Transcribe the data underneath exactly. No images belong in your version.

──────── Data below ────────

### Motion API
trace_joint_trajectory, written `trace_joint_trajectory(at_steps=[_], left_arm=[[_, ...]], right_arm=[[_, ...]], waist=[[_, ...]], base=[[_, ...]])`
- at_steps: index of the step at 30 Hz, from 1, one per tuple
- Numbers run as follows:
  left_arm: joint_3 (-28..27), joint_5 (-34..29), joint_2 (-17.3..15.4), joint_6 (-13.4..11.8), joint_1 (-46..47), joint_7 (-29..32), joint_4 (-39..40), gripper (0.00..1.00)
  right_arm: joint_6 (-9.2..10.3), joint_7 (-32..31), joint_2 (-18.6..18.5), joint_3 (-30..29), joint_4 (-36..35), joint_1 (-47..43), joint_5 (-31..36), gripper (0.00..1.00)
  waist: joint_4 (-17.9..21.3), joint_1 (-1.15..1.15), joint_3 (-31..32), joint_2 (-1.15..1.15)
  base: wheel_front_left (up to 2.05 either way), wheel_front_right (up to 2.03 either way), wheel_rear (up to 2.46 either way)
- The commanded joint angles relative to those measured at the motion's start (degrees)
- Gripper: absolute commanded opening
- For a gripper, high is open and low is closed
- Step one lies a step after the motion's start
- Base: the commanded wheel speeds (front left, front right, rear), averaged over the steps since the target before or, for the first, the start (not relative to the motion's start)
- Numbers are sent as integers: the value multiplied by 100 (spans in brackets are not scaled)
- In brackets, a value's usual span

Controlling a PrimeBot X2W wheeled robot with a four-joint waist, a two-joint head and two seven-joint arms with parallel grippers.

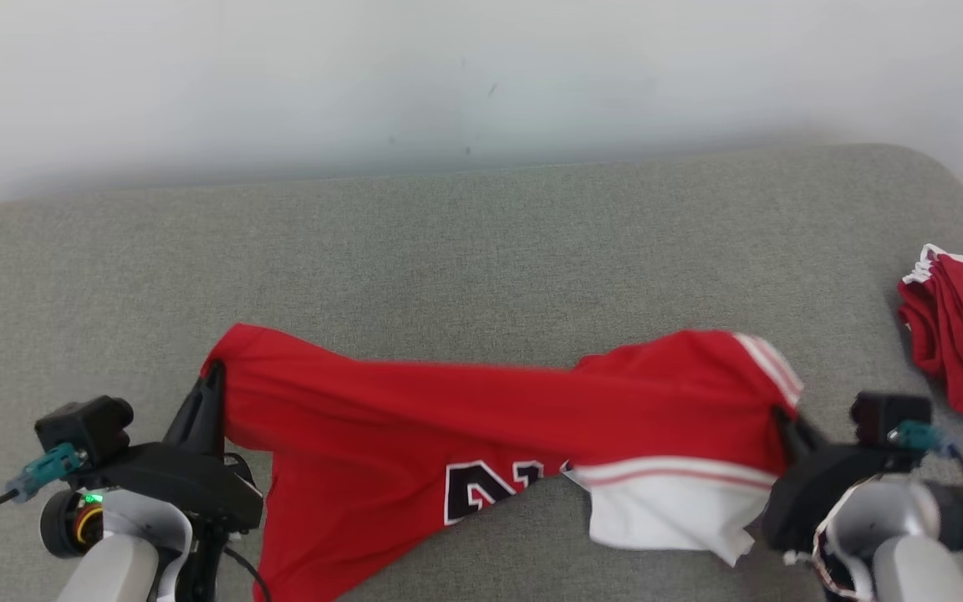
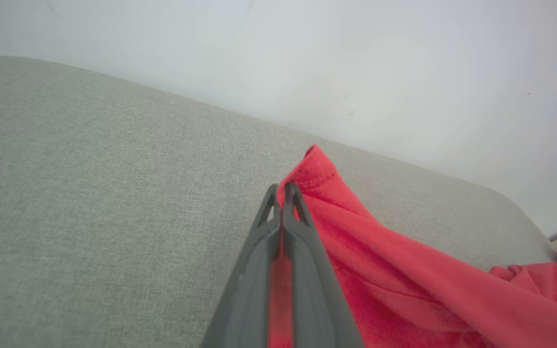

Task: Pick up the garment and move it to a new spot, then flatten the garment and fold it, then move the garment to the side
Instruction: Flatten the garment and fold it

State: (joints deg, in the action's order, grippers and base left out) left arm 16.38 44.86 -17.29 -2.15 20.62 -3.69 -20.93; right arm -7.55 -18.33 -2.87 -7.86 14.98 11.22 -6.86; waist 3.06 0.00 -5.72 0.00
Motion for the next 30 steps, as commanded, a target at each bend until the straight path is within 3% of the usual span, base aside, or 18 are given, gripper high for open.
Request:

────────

## Solution to this task:
### Motion API
trace_joint_trajectory, written `trace_joint_trajectory(at_steps=[_], left_arm=[[_, ...]], right_arm=[[_, ...]], waist=[[_, ...]], base=[[_, ...]])`
- at_steps: index of the step at 30 Hz, from 1, one per tuple
- Numbers run as follows:
  left_arm: joint_3 (-28..27), joint_5 (-34..29), joint_2 (-17.3..15.4), joint_6 (-13.4..11.8), joint_1 (-46..47), joint_7 (-29..32), joint_4 (-39..40), gripper (0.00..1.00)
  right_arm: joint_6 (-9.2..10.3), joint_7 (-32..31), joint_2 (-18.6..18.5), joint_3 (-30..29), joint_4 (-36..35), joint_1 (-47..43), joint_5 (-31..36), gripper (0.00..1.00)
  waist: joint_4 (-17.9..21.3), joint_1 (-1.15..1.15), joint_3 (-31..32), joint_2 (-1.15..1.15)
  base: wheel_front_left (up to 2.05 either way), wheel_front_right (up to 2.03 either way), wheel_rear (up to 2.46 either way)
- The commanded joint angles relative to those measured at the motion's start (degrees)
- Gripper: absolute commanded opening
- For a gripper, high is open and low is closed
- Step one lies a step after the motion's start
- Base: the commanded wheel speeds (front left, front right, rear), averaged over the steps since the target before or, for the first, the start (not relative to the motion's start)
- Numbers are sent as integers: the value multiplied by 100 (spans in brackets are not scaled)
- In brackets, a value's usual span

Controlling a PrimeBot X2W wheeled robot with a four-joint waist, a two-joint head and two seven-joint arms with parallel grippers.


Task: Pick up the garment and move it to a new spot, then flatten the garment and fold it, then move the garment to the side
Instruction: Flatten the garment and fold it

State: (joints deg, in the action's order, grippers and base left out) left arm 16.38 44.86 -17.29 -2.15 20.62 -3.69 -20.93; right arm -7.55 -18.33 -2.87 -7.86 14.98 11.22 -6.86; waist 3.06 0.00 -5.72 0.00
Motion for the next 30 steps, as commanded, a target at each bend until the straight path is within 3% of the usual span, base aside, or 18 are given, gripper high for open.
Request:

No more output is given for this exercise.